• WORK ORDER:
Only the stretch below from the line holding "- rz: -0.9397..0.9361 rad" through the line holding "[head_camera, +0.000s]" should be restated, word for word and with both ends included; pictures stay out.

• COLLECTED DATA:
-- Opening Marker --
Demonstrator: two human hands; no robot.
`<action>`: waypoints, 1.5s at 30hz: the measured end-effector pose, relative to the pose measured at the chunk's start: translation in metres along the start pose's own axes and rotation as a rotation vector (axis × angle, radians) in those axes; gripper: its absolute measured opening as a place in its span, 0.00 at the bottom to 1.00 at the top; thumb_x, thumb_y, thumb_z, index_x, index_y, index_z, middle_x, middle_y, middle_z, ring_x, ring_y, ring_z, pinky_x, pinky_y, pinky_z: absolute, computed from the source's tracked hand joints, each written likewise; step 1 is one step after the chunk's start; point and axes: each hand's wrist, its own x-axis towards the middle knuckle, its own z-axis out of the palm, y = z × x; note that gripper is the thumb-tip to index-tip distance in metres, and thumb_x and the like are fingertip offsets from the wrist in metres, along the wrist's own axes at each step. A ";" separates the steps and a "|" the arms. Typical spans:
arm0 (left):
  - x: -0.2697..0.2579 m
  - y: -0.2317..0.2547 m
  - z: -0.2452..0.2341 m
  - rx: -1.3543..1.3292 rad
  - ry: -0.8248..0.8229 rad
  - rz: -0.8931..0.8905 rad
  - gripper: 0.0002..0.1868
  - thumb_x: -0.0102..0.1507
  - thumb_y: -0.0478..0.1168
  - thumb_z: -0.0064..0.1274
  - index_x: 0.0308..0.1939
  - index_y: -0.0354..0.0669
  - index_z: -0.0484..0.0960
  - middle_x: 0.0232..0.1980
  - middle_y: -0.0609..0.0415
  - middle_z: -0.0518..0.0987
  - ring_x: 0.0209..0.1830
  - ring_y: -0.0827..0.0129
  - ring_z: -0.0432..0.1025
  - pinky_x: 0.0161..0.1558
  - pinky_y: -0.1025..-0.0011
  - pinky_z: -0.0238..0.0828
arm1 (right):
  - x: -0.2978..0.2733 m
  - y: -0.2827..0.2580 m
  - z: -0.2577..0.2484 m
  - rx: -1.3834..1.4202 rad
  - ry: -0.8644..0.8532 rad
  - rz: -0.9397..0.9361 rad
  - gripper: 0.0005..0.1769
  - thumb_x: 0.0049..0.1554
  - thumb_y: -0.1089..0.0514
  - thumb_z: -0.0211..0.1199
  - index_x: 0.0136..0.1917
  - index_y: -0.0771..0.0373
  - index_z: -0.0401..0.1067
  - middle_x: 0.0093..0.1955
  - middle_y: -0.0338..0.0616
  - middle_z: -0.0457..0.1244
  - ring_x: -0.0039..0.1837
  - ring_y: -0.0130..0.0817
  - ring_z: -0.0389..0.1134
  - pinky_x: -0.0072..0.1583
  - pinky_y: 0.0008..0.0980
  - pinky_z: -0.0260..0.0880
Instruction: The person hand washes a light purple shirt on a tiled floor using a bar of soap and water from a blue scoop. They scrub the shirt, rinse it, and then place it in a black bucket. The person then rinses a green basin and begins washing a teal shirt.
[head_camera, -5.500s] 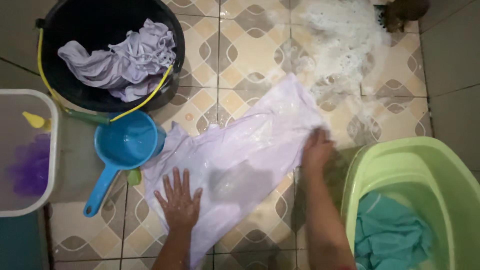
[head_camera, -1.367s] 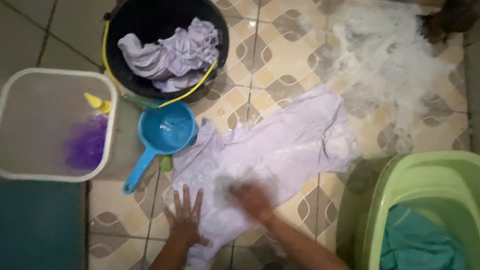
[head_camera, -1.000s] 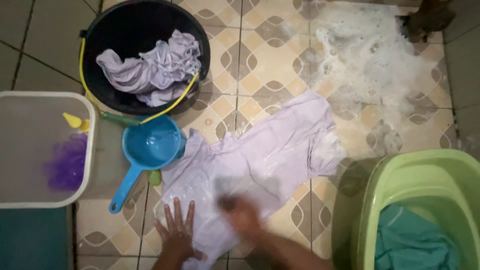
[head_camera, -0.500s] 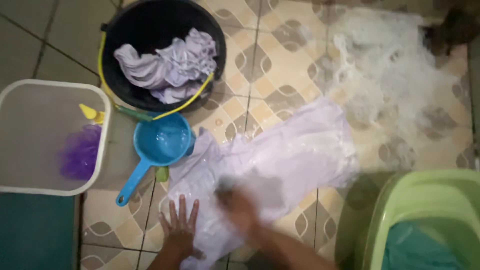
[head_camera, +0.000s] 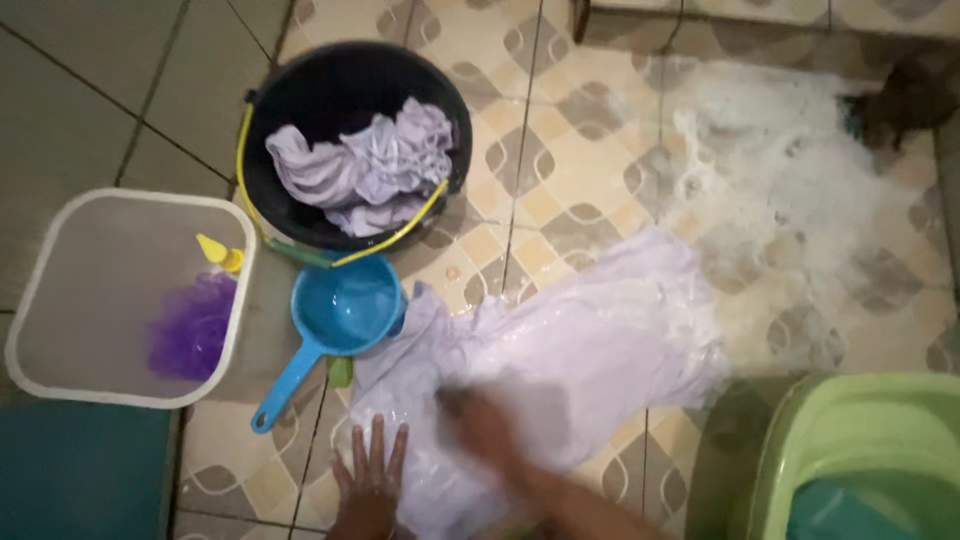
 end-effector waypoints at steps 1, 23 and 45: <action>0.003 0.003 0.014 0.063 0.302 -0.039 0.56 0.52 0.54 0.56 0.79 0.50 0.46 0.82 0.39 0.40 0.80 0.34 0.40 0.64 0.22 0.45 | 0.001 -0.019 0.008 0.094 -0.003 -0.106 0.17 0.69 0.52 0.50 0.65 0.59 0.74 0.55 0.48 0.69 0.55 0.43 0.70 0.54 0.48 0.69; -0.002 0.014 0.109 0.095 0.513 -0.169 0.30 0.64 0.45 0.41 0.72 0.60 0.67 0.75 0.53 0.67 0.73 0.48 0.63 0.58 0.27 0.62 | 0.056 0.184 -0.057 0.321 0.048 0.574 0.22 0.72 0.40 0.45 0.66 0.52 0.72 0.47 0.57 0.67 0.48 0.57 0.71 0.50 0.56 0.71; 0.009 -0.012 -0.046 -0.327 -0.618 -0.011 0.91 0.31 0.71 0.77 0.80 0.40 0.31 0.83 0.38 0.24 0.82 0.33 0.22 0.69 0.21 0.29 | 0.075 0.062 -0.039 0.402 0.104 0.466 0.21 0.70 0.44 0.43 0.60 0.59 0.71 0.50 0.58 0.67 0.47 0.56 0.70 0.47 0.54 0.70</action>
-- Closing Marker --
• ANSWER SPACE:
  - rz: -0.9397..0.9361 rad
  - gripper: 0.0005..0.1769
  - thumb_x: 0.0049..0.1554
  - thumb_y: -0.1089..0.0514
  - thumb_z: -0.0211..0.1199
  - index_x: 0.0136..0.1917
  - index_y: -0.0771..0.0373
  - index_z: -0.0401..0.1067
  - middle_x: 0.0093..0.1955
  - middle_y: -0.0338..0.0616
  - middle_z: -0.0457..0.1244
  - ring_x: -0.0039..0.1837
  - ring_y: -0.0130..0.0817
  - ring_z: -0.0389..0.1134
  - pinky_x: -0.0072..0.1583
  - pinky_y: 0.0008..0.0980
  - pinky_z: -0.0260..0.0880
Instruction: The person hand washes a light purple shirt on a tiled floor using a bar of soap and water from a blue scoop. They scrub the shirt, rinse it, and then place it in a black bucket. The person then rinses a green basin and begins washing a teal shirt.
[head_camera, -5.500s] 
[head_camera, -1.367s] 
[head_camera, -1.000s] 
[head_camera, -0.500s] 
[head_camera, +0.000s] 

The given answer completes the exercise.